Years ago, while having a friendly discussion with a psychologist, I reached across the coffee table to pat his hand. He’d said something amusing and my reaction had been automatic. “You know what’ve you done?” he said, when I’d settled back in my chair. “You’ve anchored the moment.” I must have looked blank because he went on to explain that anchoring was touching someone to create a link during a shared experience — like telling someone a secret or enjoying a joke together. The contact committed the instant to memory. “Never anchor with someone when you’re angry,” he laughed as a warning.
My touchy-feely inclinations I blame on my mother who needed no reason to throw her arms around me and give me an unexpected kiss. As a child I adored these encounters. As a teenager, it felt as if I were living with an octopus. Now I realize how nurturing her overflowing affection was and I am grateful for it.
Lydia Denworth lays out the latest research on human contact in, “The Social Power of Touch.” (Scientific American Mind, July/August 2015, pgs. 30-39.) For a start, there’s more than one type of touch receptor on the skin and each responds to different cues. Some like to be stretched. Some prefer to be squeezed or pushed. Others, like A-betas, respond instantly to sensations like pain or an itch. Still others react slowly, as to a caress. (Ibid Pg. 33) A-betas receptors are found all over the body but especially in the palms of the hands. CTs are affected by body temperatures and gentle pressure, as when I tapped the psychologist’s hand. They are not sexual receptors, however. .(Ibid 33.)

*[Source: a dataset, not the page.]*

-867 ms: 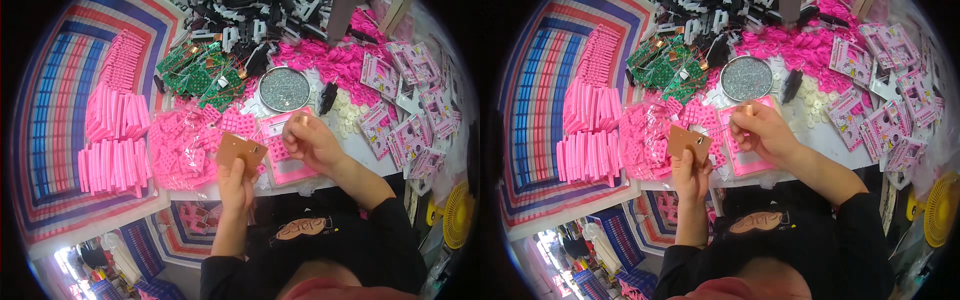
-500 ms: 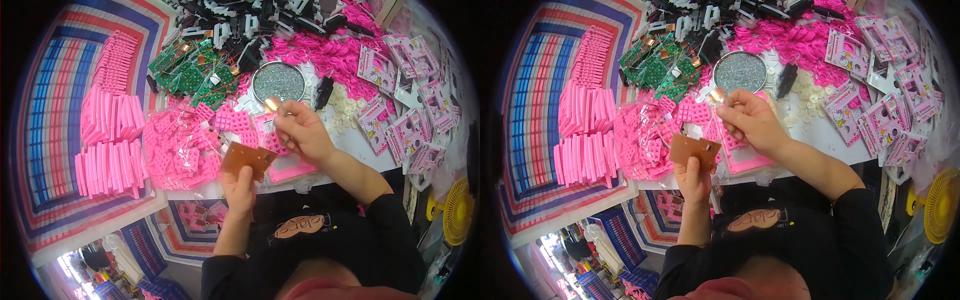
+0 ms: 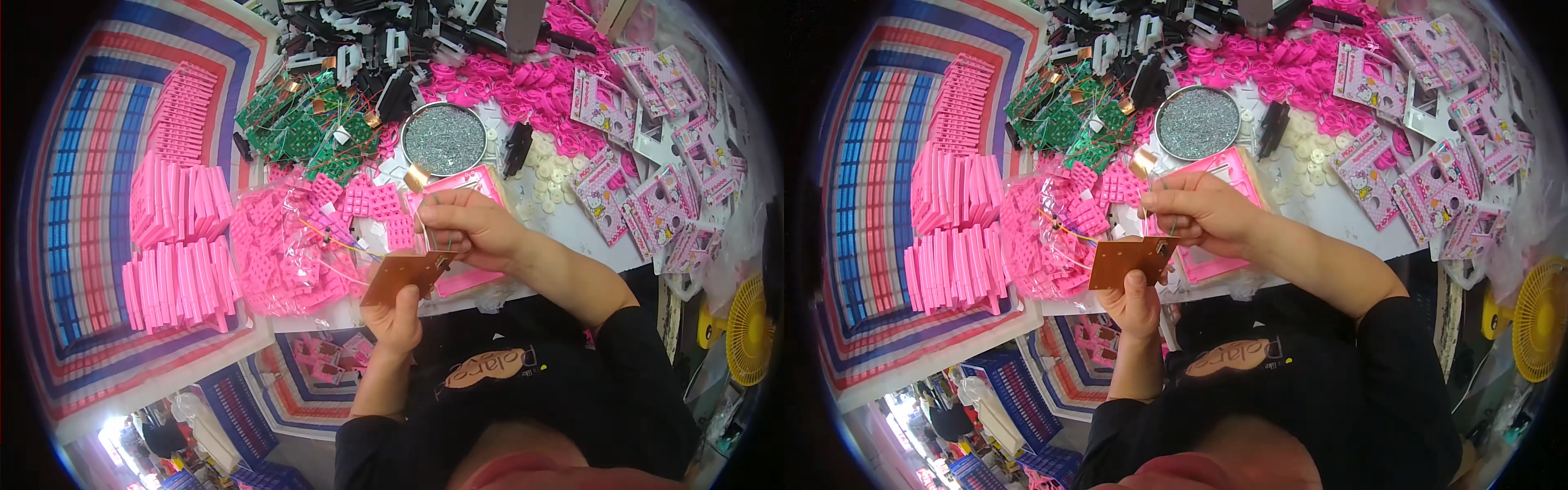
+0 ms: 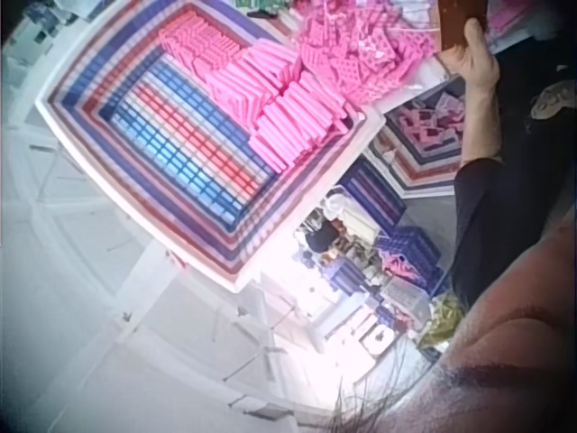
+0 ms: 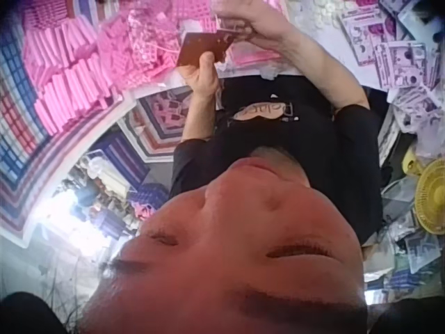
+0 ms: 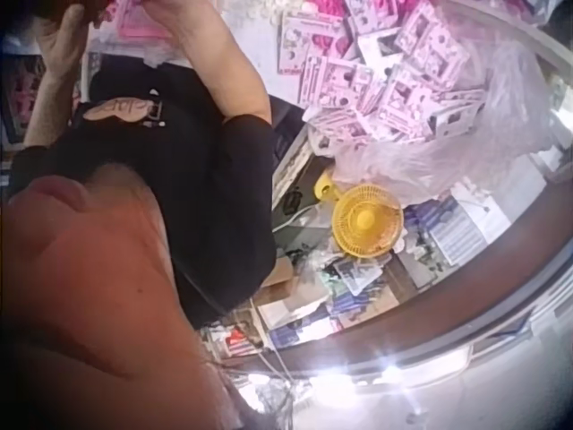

A third receptor, C fibers, slow responders, promote a fellow-feeling — the kind that allows us to work together as a species. By the way, this type of touch “is the first sense to emerge in utero… [and] the most strongly developed sense at birth.” (Ibid, pg. 36.) C fibers explain why an infant reaches out for its nurturer and often cries when separated.
Touch alone, however, doesn’t control the brain’s reaction to others. Someone approaching with a smile but a lifted dagger may not inspire confidence or the willingness to be touched. But in the main, our desire to reach out to someone is evidence we need connections to promote our survival and our health. Nurturing of this kind is not possible in the virtual world.
Of course, no one needed science to assure us that touch is important. If we didn’t understand its value instinctively, we’d have the poet Rainer Maria Rilke’s words: “Love consists of this, that two solitudes protect and touch and greet each other.”